* [WORK INSTRUCTIONS]
Until the last line is reached, keep transcribing the material exactly.

* [DATASET CONTENT]

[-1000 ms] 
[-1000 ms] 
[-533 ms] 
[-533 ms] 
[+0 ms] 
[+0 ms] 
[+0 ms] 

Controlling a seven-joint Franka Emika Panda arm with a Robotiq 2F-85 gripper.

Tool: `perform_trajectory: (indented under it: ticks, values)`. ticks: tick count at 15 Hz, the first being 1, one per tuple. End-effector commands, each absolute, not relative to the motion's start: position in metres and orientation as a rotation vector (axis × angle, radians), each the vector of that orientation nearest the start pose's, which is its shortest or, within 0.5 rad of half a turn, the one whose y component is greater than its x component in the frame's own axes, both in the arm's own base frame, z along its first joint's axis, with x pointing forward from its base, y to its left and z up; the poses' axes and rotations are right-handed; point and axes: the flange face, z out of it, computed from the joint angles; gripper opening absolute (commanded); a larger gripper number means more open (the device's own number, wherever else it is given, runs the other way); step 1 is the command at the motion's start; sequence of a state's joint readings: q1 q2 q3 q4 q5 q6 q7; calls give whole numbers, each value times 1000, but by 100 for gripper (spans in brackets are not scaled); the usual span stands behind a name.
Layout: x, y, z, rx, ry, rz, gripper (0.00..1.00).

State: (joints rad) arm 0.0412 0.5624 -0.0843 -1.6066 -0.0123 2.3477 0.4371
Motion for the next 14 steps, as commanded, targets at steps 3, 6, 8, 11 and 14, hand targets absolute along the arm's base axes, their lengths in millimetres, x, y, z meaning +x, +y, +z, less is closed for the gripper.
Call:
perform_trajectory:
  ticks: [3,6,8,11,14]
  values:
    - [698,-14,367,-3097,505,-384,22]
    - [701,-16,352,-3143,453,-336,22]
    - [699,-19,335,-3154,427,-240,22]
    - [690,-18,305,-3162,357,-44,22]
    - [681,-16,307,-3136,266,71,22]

* [SOLUTION]
[-1000 ms] 
[-1000 ms] 
[-533 ms] 
[-533 ms] 
[+0 ms] 
[+0 ms] 
[+0 ms] 

Controlling a seven-joint Franka Emika Panda arm with a Robotiq 2F-85 gripper.

Tool: `perform_trajectory: (indented under it: ticks, values)`. ticks: tick count at 15 Hz, the first being 1, one per tuple. End-effector commands, each absolute, not relative to the motion's start: position in metres and orientation as a rotation vector (axis × angle, radians), each the vector of that orientation nearest the start pose's, which is its shortest or, within 0.5 rad of half a turn, the one whose y component is greater than its x component in the frame's own axes, both in the arm's own base frame, z along its first joint's axis, with x pointing forward from its base, y to its left and z up; the poses' axes and rotations are right-handed; point and axes: the flange face, z out of it, computed from the joint angles; gripper opening absolute (commanded); a larger gripper number means more open (the device's own number, wherever else it is given, runs the other way); step 1 is the command at the motion's start; sequence of a state's joint readings: q1 q2 q3 q4 q5 q6 q7; calls give whole numbers, each value times 1000, but by 100 for gripper (spans in brackets are not scaled); the usual span stands behind a name.
Layout: x, y, z, rx, ry, rz, gripper (0.00..1.00).

State: (joints rad) arm 0.0412 0.5624 -0.0843 -1.6066 -0.0123 2.3477 0.4371
Motion for the next 14 steps, as commanded, targets at steps 3, 6, 8, 11 and 14, hand targets absolute along the arm's base axes, their lengths in millimetres, x, y, z meaning +x, +y, +z, less is closed for the gripper.
Call:
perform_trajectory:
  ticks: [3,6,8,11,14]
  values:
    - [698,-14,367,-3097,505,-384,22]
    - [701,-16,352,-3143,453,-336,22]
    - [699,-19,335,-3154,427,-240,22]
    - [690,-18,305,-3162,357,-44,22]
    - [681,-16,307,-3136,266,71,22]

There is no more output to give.